Setor já tem R$ 700 bilhões fora do sistema bancário
Segundo a Comissão de Valores Mobiliários, o setor imobiliário reúne R$ 700 bilhões em instrumentos de mercado de capitais. Desse total, R$ 375 bilhões estão em fundos, R$ 245 bilhões em certificados de recebíveis imobiliários (CRIs) e R$ 80 bilhões em debêntures.
Poupança restringiu novas contratações
O crédito imobiliário com origem na poupança somou R$ 156 bilhões em 2025, queda de 13% em relação aos R$ 180 bilhões de 2024, segundo a Abecip.

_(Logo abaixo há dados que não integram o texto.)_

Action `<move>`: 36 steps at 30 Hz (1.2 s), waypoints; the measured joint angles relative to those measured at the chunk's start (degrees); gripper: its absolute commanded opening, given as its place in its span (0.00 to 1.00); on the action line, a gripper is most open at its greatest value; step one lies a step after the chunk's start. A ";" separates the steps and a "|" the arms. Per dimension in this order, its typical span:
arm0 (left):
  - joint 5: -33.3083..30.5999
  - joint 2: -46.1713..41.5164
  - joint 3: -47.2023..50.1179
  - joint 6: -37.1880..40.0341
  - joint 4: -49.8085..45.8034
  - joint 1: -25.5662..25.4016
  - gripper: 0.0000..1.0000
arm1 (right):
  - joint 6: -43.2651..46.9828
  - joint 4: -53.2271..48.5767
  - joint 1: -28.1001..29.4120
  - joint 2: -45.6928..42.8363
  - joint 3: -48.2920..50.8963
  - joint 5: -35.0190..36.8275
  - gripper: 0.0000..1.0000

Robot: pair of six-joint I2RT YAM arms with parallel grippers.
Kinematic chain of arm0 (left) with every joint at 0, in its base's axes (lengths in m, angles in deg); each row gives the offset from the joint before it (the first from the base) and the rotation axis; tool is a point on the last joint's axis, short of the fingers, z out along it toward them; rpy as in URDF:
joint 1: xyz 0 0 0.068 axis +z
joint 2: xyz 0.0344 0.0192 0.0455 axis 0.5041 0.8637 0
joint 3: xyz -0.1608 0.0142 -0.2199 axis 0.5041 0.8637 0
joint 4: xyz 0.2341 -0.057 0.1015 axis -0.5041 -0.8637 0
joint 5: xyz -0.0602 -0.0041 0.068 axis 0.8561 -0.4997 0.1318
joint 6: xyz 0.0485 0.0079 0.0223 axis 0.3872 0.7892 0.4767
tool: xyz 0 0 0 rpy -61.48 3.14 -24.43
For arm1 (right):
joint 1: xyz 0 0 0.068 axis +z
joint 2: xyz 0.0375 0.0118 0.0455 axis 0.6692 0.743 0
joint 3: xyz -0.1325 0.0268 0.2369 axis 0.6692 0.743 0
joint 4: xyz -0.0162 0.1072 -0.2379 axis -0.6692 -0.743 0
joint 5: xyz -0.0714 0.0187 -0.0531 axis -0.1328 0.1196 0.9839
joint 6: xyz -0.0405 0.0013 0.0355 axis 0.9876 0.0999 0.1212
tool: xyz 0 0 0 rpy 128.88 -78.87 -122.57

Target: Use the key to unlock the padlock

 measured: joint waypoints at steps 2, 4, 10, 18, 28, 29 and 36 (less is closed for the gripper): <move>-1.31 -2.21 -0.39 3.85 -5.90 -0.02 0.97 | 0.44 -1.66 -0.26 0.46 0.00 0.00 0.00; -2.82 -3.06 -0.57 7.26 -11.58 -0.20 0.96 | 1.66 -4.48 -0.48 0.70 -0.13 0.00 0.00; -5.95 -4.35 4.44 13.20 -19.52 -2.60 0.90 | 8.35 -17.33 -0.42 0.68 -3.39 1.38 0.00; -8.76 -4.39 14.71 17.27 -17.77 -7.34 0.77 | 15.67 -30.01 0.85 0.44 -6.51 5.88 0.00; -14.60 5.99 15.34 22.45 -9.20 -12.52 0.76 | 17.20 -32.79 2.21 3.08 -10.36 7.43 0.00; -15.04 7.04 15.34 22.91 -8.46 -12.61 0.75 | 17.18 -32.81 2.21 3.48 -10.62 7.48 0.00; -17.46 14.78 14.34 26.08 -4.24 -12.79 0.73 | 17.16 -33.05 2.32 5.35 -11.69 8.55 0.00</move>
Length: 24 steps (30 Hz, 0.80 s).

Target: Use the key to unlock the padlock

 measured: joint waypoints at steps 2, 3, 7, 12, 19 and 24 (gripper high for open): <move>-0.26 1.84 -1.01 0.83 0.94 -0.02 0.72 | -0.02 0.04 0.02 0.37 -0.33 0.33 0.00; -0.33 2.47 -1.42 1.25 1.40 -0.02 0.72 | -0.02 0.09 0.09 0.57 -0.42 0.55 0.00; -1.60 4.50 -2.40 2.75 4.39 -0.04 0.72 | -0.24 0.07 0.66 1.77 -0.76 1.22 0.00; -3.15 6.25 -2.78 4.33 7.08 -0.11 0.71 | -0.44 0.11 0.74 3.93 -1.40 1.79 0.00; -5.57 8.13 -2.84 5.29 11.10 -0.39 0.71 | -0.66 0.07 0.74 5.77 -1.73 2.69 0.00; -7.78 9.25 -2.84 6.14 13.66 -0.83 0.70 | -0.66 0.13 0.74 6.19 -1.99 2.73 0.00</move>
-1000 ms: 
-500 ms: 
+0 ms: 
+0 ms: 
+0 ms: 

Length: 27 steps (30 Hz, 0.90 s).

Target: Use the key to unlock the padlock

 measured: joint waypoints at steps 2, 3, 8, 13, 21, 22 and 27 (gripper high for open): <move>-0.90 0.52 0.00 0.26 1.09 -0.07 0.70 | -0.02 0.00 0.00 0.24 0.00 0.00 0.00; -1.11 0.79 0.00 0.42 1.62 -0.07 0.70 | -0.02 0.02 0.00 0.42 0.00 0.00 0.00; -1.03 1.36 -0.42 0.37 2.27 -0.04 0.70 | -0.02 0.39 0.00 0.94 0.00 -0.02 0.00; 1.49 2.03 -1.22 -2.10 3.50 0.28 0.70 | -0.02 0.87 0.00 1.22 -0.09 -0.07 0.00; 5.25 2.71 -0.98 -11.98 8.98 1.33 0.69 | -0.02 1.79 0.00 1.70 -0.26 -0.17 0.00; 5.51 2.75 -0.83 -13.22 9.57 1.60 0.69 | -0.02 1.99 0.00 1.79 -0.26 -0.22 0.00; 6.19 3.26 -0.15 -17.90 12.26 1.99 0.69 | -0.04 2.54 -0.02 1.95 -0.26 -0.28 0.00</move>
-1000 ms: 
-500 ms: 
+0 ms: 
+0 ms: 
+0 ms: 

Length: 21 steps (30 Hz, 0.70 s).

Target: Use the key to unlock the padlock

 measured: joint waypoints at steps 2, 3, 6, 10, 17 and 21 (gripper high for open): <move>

A retração de R$ 24 bilhões reduziu a capacidade dos bancos de sustentar novas operações justamente em um momento de forte necessidade de repasse.
Novos imóveis em São Paulo ampliam pressão por soluções
A Galápagos Capital estima a entrega de 150 mil moradias em 2026 apenas na cidade de São Paulo, avaliadas em cerca de R$ 90 bilhões. Como a etapa pós-chaves costuma exigir financiamento de 60% a 70% do valor do imóvel comprado na planta, a demanda potencial de crédito pode chegar a R$ 55 bilhões ou R$ 60 bilhões, hoje sob risco de taxas mais altas, menor oferta e até distratos.